Well Yoga lifestyle is outlined in the yoga texts like yoga Sutra by Patanjali and it says that there are some basic things that
you should be following in yoga the First the principles of ‘Yama’ which is ‘Ahimsa, Asteya, Satya, Brahmacharya, Aparigraha’ these are some basic guidelines for living how we have our interpersonal interactions with people we should be kind we should be honest we shouldn’t steal things we shouldn’t sexually objectify people and we should not be greedy for the things that we don’t have these are the basic principles for interactions and then there’s new ‘Yama’ which are personal things that we should follow and these include cleanliness and on contentment some type of daily discipline that we do ‘Svadhyaya’ which is either chanting or self- evaluation studying to see how closely we’re following along with the things that we say we’re committed to and then last is ‘Sharanagathi’ or surrender to God if you’re theistic and if you’re a non-theistic person you can still practice surrender through surrender to the unknown or feeling that every action I do I don’t know the outcome of that action but I’ll still do
it as fully as I can so this is the foundation of spiritual life and then the asanas and pranayama and meditation makes your body strong and healthy and make your nervous system balanced so that you can focus inwardly and also so that you can behave properly outwardly.
There must be some interesting memorable instances of your life with yoga so you know in things which happen to you people you met you know where yoga was a key part of the whole you know the reason that it happened are there any kind of memories of yoga that come to your mind two or three memories in your entire yoga career you mean in terms of like people you met or circumstances or interesting incidents which you’d like to tell your grandchildren?
Oh well I mean I guess have tons of memories of yoga in regards to people this is something that I get asked quite a bit because at our yoga School in New York we’ve had a lot of
celebrities coming through I don’t know how they found our way to us but it’s always kind of fun when they do I’d have to say I had been teaching for about 10 years already before Madonna walked into our yoga school for the first time a lot of the young kids now don’t even know who Madonna is but for people of our generation she was an important figure as a pop star and I remember that after I told my dad that Madonna had come to class was the first time he thought okay maybe this yoga thing is going be okay and I don’t have to worry about him so much you know at the time my dad was a stockbroker and so he was of course really concerned about this whole yoga thing.
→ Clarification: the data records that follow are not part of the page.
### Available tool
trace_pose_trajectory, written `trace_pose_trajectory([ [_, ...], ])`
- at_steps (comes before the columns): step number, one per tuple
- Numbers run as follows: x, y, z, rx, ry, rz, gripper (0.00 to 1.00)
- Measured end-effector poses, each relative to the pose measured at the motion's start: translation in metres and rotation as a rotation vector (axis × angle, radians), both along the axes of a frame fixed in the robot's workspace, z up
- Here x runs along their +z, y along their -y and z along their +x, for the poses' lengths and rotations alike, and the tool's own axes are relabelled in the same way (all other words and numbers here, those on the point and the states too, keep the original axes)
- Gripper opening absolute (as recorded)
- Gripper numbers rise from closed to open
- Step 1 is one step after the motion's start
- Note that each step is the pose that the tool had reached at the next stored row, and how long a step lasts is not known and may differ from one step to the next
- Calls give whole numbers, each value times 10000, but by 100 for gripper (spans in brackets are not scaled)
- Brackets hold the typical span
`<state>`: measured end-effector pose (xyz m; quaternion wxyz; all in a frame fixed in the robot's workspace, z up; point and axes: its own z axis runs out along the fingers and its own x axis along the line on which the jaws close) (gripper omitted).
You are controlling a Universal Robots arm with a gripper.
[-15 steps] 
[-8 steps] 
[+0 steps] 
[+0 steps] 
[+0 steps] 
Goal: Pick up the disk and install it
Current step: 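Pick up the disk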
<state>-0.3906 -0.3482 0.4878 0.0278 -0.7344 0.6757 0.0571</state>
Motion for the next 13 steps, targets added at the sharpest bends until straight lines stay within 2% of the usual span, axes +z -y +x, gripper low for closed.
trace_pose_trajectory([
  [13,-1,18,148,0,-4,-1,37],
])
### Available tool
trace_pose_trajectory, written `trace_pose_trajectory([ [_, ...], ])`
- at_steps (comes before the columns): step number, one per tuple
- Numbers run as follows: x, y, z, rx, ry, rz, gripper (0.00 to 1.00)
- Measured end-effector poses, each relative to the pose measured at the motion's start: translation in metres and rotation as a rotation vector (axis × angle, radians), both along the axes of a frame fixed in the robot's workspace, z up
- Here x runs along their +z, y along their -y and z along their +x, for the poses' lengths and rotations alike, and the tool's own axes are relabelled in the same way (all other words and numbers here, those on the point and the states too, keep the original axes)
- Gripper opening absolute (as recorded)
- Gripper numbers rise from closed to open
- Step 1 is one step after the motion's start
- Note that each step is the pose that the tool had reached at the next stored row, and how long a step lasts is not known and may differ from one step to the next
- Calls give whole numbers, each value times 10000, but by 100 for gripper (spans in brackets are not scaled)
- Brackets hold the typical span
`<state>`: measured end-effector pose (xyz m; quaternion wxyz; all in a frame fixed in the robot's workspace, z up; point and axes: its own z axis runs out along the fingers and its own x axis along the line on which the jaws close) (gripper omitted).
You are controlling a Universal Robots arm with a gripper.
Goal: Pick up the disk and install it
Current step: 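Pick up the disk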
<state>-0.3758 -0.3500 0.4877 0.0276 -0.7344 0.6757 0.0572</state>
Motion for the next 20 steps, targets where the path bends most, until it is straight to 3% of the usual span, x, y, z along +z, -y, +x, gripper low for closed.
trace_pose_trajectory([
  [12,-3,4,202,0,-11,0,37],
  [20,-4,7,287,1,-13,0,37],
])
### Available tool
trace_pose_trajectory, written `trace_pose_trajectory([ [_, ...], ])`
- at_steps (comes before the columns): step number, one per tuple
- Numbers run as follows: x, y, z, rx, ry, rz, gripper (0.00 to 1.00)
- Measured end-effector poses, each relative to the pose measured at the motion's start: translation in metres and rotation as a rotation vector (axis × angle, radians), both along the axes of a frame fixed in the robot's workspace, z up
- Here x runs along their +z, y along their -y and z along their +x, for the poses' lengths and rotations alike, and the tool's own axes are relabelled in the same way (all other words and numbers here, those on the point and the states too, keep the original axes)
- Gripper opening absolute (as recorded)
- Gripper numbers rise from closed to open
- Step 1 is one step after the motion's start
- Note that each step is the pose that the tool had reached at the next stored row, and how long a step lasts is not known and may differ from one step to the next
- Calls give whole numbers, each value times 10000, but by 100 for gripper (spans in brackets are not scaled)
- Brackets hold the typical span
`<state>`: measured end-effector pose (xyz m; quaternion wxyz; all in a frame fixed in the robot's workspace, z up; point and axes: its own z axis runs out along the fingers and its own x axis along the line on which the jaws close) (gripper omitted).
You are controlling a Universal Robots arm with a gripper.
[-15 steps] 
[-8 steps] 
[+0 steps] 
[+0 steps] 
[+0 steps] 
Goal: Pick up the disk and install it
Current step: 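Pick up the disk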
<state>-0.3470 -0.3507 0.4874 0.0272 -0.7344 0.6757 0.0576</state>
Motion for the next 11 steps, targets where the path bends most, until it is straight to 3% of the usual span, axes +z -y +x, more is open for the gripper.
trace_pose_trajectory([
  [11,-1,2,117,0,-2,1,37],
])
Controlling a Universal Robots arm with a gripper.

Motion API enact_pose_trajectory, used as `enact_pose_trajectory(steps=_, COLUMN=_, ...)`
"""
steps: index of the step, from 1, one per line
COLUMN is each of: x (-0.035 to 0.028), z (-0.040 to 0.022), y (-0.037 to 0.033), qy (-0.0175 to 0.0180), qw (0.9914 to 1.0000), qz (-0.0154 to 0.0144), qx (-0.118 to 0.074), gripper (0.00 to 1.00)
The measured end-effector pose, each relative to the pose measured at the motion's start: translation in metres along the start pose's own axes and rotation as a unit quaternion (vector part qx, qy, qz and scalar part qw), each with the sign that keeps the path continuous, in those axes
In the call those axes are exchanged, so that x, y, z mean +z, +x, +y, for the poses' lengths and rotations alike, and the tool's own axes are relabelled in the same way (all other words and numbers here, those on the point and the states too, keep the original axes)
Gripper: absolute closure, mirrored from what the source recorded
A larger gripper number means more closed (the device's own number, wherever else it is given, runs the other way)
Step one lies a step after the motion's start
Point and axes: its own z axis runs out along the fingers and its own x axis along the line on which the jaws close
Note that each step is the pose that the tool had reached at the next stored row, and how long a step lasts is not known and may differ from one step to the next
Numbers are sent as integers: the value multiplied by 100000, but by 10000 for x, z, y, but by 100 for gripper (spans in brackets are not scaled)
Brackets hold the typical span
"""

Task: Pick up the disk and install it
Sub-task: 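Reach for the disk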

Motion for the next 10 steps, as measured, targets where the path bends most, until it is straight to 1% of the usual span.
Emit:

Do he think you had gone nutty?
I don’t think he thought that I had gone nutty but I think that he was he was concerned that it was going to be a sustainable income producing lifestyle but after Madonna walked into class he thought okay this is probably going to maybe work out around those years yoga started shifting and becoming a lot more popular in America up until that time it was a very fringe sort of thing it was still for the hippies but around 1998 to 2000 when some of the celebrities started doing it when it was getting more popular than it really became more involved into the you know the popular culture and so after she came than other celebrities started coming as well and you know people wonder what was it like having people like that in class and the answer is that those people got where they are because they’re very disciplined and they’re focused you don’t become successful as a musician or an artist without being super dedicated to your discipline to the art that you’re creating so when they’re in the classroom they’re focused on their yoga practice that’s they’re there to do yoga they’re there to work they’re not there to be adored and loved by people so they’re the same as everybody else and you have to treat them the same as everyone else.
What are the keys to having good discipline how do you have it?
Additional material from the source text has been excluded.